## Work to complete
Filter the data below, keeping only lines that contain "brown".
(Beginning of Input)
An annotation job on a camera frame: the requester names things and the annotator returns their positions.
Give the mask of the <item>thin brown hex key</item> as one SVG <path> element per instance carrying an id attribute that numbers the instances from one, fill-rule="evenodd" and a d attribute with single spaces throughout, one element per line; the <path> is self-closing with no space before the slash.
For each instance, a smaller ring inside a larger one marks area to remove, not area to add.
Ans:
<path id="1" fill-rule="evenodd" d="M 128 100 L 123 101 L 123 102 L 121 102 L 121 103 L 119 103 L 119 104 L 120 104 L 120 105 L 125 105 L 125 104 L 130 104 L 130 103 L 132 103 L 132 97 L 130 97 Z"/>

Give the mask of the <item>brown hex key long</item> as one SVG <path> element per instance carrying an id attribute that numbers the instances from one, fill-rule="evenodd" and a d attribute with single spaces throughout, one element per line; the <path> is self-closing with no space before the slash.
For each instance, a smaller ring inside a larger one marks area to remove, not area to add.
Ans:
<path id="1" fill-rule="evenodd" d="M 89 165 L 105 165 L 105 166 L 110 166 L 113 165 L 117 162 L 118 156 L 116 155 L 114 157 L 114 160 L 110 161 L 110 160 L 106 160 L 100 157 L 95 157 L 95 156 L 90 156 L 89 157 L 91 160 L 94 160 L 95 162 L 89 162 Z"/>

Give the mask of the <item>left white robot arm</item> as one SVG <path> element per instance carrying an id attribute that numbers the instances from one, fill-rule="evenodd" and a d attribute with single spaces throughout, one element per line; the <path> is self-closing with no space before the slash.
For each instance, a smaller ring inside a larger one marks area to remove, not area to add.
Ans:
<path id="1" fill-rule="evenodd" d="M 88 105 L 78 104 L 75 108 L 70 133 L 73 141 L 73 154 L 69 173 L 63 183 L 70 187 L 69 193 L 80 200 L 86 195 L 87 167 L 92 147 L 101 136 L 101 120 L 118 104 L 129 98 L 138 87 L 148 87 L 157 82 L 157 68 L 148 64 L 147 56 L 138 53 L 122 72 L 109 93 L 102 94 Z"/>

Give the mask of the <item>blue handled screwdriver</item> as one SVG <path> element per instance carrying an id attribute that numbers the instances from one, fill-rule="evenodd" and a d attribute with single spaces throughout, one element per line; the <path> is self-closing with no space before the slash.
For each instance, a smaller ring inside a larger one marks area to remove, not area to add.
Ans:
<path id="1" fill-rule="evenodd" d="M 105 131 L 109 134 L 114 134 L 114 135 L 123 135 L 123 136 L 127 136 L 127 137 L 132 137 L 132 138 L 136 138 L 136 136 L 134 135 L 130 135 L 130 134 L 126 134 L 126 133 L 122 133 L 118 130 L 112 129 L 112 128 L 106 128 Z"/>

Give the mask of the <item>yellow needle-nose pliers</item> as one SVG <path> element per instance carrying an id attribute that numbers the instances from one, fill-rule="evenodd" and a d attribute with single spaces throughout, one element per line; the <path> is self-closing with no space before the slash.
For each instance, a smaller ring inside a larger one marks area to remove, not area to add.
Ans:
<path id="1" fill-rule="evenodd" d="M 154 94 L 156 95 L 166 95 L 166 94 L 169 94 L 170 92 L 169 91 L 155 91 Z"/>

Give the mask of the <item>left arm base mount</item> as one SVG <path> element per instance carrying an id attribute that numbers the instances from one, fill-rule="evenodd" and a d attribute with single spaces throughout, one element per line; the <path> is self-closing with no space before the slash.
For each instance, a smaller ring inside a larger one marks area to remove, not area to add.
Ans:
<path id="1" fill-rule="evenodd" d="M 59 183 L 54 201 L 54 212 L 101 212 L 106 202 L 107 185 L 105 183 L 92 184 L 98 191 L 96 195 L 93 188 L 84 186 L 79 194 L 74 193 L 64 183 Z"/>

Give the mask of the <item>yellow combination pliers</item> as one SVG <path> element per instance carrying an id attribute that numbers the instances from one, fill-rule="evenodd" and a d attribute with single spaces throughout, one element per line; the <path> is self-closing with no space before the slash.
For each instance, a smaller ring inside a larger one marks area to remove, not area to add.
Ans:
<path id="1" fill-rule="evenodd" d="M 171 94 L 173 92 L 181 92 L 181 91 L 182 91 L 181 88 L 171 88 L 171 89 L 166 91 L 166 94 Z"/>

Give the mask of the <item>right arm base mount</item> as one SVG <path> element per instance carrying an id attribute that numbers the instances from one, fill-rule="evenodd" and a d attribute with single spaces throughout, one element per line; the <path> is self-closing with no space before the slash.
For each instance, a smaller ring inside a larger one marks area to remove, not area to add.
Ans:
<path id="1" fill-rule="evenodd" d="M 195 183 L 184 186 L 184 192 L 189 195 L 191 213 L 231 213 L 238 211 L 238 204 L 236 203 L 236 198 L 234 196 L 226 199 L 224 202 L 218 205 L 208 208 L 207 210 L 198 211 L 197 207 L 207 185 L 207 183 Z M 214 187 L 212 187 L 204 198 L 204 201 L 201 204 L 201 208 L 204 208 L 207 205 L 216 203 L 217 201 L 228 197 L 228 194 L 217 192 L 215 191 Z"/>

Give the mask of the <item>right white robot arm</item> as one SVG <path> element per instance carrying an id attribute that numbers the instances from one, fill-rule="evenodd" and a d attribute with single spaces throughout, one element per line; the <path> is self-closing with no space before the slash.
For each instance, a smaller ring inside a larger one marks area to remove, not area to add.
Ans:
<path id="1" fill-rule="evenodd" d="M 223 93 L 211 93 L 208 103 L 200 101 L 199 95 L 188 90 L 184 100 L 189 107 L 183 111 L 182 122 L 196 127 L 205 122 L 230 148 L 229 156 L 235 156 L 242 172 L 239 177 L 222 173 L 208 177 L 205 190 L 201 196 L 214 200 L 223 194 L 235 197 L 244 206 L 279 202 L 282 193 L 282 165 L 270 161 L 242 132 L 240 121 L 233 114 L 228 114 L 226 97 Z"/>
(End of Input)
## Solution to the problem
Give the mask of the <item>thin brown hex key</item> as one SVG <path> element per instance carrying an id attribute that numbers the instances from one, fill-rule="evenodd" and a d attribute with single spaces throughout, one element per line; the <path> is self-closing with no space before the slash.
Give the mask of the <item>brown hex key long</item> as one SVG <path> element per instance carrying an id attribute that numbers the instances from one, fill-rule="evenodd" and a d attribute with single spaces throughout, one element per line; the <path> is self-closing with no space before the slash.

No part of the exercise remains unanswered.